Women consistently report higher levels of stress than men, and stress affects women’s bodies differently than men’s in many ways, such as cardiovascular health, immune responses and other issues.
Corresponding author John Cirrito, PhD, an associate professor of neurology; Yuede; and first author Hannah Edwards, a graduate student in Cirrito’s lab, reasoned that stress also may affect women’s brains differently than men’s, and these differences may help explain the sex imbalance in Alzheimer’s disease.
To find out, they measured levels of amyloid beta — a key Alzheimer’s protein — in the brains of mice every hour for 22 hours, beginning eight hours before the mice experienced stress. The experience was equally stressful for male and female mice, as measured by the levels of stress hormones in their blood. But the responses in their brains were not the same.
In female mice, amyloid beta levels rose significantly within the first two hours and stayed elevated through the end of the monitoring period. In male mice, brain amyloid levels did not change overall, although about 20% of them did show a delayed and weak rise in amyloid levels.
Further experiments revealed that the difference comes down to a cellular stress response pathway in brain cells. Stress causes the release of a hormone known as corticotropin releasing factor.
Neurons from female rodents take up the stress hormone, triggering a cascade of events that results in increasing levels of amyloid beta in the brain. In contrast, neurons from male rodents lack the ability to take up the stress hormone. It is not known whether there are similar sex differences in how human neurons take up stress hormones.
“There’s a fundamental biological difference between males and females in how they respond to stress at the cellular level, in both mice and people,” Cirrito said.

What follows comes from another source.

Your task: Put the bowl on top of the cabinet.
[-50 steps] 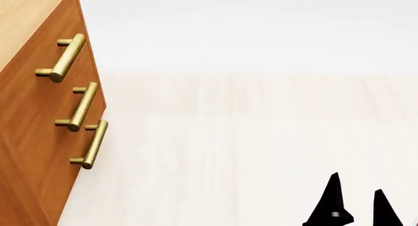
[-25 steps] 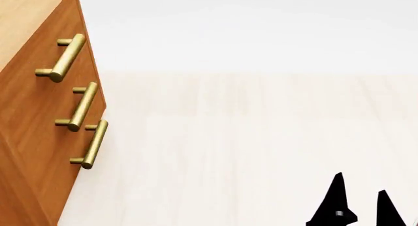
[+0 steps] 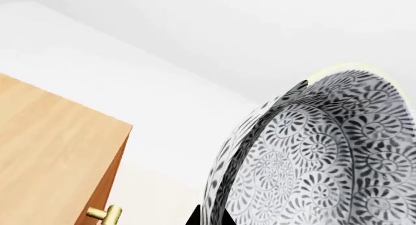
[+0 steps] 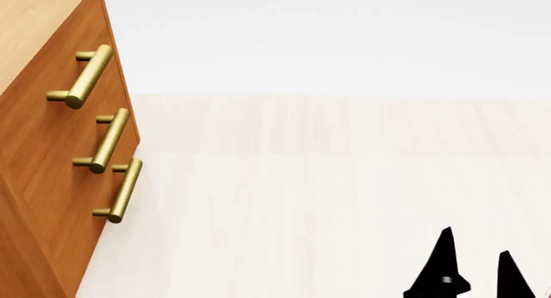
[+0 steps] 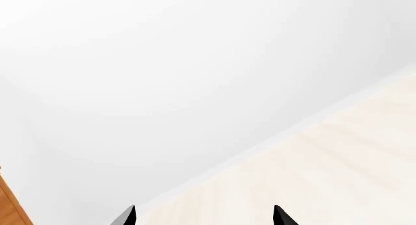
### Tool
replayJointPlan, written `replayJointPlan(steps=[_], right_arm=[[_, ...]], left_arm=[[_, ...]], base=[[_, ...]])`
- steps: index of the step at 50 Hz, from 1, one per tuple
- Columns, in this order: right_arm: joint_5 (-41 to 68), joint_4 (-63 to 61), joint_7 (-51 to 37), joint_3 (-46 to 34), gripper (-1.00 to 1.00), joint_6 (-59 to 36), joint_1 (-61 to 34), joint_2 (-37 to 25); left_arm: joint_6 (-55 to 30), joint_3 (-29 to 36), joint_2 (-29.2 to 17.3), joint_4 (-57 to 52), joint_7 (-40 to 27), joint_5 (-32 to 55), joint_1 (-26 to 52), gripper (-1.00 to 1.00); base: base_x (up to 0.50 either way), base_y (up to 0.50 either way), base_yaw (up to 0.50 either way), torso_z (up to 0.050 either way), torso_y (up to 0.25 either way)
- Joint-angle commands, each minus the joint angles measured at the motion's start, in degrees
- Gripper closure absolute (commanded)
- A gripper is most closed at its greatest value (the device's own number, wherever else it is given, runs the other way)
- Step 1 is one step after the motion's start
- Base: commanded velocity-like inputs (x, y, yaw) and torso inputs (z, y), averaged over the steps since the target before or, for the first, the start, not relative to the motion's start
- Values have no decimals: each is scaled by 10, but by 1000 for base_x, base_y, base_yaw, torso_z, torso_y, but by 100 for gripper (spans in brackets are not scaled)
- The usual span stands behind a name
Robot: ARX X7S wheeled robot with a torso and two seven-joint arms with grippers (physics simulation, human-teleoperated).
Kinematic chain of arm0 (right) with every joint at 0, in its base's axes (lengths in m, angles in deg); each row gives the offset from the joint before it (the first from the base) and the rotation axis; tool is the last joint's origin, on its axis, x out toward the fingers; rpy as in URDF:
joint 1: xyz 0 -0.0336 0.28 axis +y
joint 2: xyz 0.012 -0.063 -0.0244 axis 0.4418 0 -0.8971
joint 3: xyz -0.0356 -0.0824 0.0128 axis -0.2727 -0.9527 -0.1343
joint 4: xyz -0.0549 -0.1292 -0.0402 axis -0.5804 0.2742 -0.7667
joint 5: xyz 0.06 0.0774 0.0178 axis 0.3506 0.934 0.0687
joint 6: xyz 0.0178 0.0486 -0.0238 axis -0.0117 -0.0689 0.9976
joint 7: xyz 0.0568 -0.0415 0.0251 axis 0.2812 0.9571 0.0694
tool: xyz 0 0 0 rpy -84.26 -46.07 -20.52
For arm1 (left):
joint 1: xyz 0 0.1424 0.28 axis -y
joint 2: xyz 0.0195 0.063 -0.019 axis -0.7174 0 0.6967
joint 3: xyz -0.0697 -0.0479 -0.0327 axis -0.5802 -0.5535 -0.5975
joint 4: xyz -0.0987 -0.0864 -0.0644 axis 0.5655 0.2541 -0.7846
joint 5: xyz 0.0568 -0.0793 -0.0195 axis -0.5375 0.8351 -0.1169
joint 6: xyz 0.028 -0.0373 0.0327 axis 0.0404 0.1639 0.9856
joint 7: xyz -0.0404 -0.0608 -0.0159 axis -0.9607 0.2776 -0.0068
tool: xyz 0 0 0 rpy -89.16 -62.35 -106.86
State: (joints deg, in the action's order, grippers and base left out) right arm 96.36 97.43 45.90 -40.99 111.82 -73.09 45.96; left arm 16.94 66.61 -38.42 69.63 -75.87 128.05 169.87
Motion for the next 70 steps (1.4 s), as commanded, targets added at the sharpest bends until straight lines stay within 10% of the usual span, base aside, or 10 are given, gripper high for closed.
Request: replayJointPlan(steps=[1,37,70], right_arm=[[0,5,-3,3,-100,0,-2,1],[-3,-1,-7,7,-100,2,3,0],[-8,1,-10,7,-100,0,3,1]], left_arm=[[38,-12,-10,7,-26,58,15,100],[276,-66,-30,7,-269,37,-34,100],[242,-74,-43,7,-379,22,-61,100]], base=[[0,0,0,0,0],[0,0,0,0,0],[0,0,0,0,0]])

“We don’t think that stress is the sole factor driving the sex difference in Alzheimer’s disease. There are many other differences between men and women — in hormones, lifestyle, other diseases they have — that undoubtedly contribute in some way. But that stress is driving one aspect of this sex difference I think is very likely.”
About this Alzheimer’s disease and stress research news
Author: Judy Martin Finch Source: WUSTL Contact: Judy Martin Finch – WUSTL Image: The image is credited to Neuroscience News
Sex-dependent effects of acute stress on amyloid-β in male and female mice
The risk of developing Alzheimer’s disease is mediated by a combination of genetics and environmental factors, such as stress, sleep abnormalities and traumatic brain injury. Women are at a higher risk of developing Alzheimer’s disease than men, even when controlling for differences in lifespan.
Women are also more likely to report high levels of stress than men. Sex differences in response to stress may play a role in the increased risk of Alzheimer’s disease in women.
In this study, we use in vivo microdialysis to measure levels of Aβ in response to acute stress in male and female mice. We show that Aβ levels are altered differently between female and male mice (APP/PS1 and wild-type) in response to stress, with females showing significantly increased levels of Aβ while most males do not show a significant change.
This response is mediated through β-arrestin involvement in Corticotrophin Releasing Factor receptor signalling pathway differences in male and female mice as male mice lacking β-arrestin show increase in Aβ in response to stress similar to females.